Scientists fear that as glaciers disappear, they are taking critical insights with them. Meanwhile, warmer temperatures have taken their toll on the Weisspitze glacier, as the upper layers – dating back to the 1600s – have melted. What remains to researchers is a historical record between the 2nd and 17th centuries. And the race is on: About 30 percent of the glaciers in the Ötztal Alps could disappear in the next five years.

“It’s really a race against time, because we have this unique opportunity to visit this glacial memory,” said Azura Spagnesi, a paleoclimatologist at Ca’ Foscari University in Venice and lead author. A recent paper that analyzed pollutant records Preserved in the ice of the Weißseespitze.

Think of the Weißseespitze – or any glacier – as a layer cake. As snow falls on glaciers, it brings with it whatever compounds are in the air at the time. All that snow freezes continuously, year after year. To interrogate the timeline within the glacier, Spagnesi’s colleagues drilled down more than 30 feet until they hit bedrock, pulling up a core. The lower the ice layer, the older the frozen water and its constituent contaminants – a kind of time-cake, if you will.

In the middle of densely populated Europe – the birthplace of the Industrial Revolution – the Weißseespitze and its neighboring glaciers have higher-resolution data than ice cores taken in more distant places like Greenland and Antarctica. “These local glaciers tell you more about what’s going on nearby,” said Paul Bierman, a geoscientist at the University of Vermont who has written a book about the lessons the history of the Greenland Ice Sheet holds. “So they’re both valuable — they’re just different.”

By analyzing these pollutants, researchers can get an idea of ​​what was in the atmosphere — and, by extension, what was happening in the world at any given moment in history.

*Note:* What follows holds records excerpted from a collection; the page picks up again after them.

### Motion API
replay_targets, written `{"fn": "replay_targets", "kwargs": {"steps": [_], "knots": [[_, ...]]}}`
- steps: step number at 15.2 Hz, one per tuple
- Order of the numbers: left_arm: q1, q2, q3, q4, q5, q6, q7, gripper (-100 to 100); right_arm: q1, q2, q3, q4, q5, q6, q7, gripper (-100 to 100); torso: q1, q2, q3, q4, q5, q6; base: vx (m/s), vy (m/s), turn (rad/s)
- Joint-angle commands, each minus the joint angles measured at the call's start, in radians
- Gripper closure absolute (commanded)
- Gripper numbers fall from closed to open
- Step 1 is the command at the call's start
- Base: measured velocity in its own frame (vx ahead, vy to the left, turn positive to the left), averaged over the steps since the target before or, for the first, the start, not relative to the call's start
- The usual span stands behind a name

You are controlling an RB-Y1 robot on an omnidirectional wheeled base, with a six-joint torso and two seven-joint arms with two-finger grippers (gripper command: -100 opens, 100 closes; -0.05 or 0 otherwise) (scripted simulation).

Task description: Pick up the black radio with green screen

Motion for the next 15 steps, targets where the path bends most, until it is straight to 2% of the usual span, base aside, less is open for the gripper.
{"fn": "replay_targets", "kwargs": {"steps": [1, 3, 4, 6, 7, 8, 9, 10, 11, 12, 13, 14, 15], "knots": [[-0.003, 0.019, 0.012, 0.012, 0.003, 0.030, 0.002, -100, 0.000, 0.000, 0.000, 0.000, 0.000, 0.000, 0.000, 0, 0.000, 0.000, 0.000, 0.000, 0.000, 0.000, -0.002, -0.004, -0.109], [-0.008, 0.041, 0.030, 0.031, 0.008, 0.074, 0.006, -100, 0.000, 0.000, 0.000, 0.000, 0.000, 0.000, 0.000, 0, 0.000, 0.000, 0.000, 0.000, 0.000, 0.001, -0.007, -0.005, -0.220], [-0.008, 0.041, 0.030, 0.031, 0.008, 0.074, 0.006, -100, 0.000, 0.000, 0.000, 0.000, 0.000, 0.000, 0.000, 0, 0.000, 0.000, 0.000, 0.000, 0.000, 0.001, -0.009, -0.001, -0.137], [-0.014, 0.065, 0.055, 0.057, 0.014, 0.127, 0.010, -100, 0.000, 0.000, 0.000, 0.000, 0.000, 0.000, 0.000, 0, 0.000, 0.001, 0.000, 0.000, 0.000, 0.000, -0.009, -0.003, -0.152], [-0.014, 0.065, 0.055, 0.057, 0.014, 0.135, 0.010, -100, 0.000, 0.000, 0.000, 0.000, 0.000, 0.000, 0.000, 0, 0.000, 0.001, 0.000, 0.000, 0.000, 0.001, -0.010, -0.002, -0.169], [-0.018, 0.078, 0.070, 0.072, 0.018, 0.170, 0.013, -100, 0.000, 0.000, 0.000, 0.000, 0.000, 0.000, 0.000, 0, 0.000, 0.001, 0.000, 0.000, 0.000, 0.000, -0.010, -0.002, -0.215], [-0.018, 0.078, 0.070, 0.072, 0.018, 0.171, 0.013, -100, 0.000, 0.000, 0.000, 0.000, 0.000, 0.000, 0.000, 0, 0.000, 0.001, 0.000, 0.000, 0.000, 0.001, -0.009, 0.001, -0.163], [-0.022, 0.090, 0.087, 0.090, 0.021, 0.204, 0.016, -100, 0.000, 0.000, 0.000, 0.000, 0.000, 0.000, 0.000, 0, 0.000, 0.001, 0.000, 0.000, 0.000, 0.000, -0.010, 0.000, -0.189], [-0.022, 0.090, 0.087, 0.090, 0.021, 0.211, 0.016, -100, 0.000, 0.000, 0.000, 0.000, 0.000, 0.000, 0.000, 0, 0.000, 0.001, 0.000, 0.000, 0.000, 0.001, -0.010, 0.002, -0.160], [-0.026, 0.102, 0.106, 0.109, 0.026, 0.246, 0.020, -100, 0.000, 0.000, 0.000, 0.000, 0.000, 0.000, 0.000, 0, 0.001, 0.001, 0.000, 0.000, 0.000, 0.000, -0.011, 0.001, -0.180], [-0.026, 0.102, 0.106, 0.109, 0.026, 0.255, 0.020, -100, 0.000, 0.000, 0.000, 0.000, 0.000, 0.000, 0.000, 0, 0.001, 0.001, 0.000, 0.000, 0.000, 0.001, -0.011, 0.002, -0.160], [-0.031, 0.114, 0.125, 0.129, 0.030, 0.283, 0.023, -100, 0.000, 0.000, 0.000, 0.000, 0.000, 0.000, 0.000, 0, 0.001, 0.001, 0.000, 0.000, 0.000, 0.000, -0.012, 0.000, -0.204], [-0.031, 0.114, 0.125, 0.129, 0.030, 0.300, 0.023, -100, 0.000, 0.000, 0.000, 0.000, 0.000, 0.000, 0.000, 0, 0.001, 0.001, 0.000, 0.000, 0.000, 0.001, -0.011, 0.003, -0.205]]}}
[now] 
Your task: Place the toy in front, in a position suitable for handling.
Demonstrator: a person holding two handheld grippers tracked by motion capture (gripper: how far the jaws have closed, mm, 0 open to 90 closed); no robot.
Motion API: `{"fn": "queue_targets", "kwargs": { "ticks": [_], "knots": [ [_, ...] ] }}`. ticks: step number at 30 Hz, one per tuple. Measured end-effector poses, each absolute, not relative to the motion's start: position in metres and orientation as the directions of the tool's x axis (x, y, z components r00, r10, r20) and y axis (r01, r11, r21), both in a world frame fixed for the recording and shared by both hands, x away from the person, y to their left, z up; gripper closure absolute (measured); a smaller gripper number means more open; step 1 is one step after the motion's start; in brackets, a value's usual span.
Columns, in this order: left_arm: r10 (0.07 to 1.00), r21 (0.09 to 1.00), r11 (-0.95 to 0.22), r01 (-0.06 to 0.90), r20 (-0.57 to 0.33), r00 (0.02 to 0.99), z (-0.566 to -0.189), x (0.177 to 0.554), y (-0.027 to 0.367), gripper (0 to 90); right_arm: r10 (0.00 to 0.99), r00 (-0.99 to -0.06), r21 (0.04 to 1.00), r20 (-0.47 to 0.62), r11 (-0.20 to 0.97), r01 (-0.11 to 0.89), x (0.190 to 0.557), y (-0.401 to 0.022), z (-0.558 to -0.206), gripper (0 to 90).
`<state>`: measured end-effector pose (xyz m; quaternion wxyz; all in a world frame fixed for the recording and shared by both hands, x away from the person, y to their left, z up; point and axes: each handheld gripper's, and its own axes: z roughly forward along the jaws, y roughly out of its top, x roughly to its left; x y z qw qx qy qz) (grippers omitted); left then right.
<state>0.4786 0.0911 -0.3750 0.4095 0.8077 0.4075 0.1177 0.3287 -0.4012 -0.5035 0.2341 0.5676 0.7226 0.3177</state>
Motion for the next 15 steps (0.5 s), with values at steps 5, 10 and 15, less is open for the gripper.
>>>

For example, in samples from the Weißseespitze, Spagnesi and his team observed contaminants such as lead from human activity over a millennium ago. “These peaks indicate that human activity has already left a detectable mark on the atmosphere,” Spagnesse said.

Human-caused pollution on the Weißseespitze glacier has been chronic for centuries. But ice cores also reveal intense levels of pollution from natural disasters, such as major volcanic eruptions: volcanoes release trace elements, including arsenic and copper, into the atmosphere, which float around and eventually fall to the ground. Researchers found spikes of such metals in the 13th and 16th centuries CE, suggesting some serious eruptions.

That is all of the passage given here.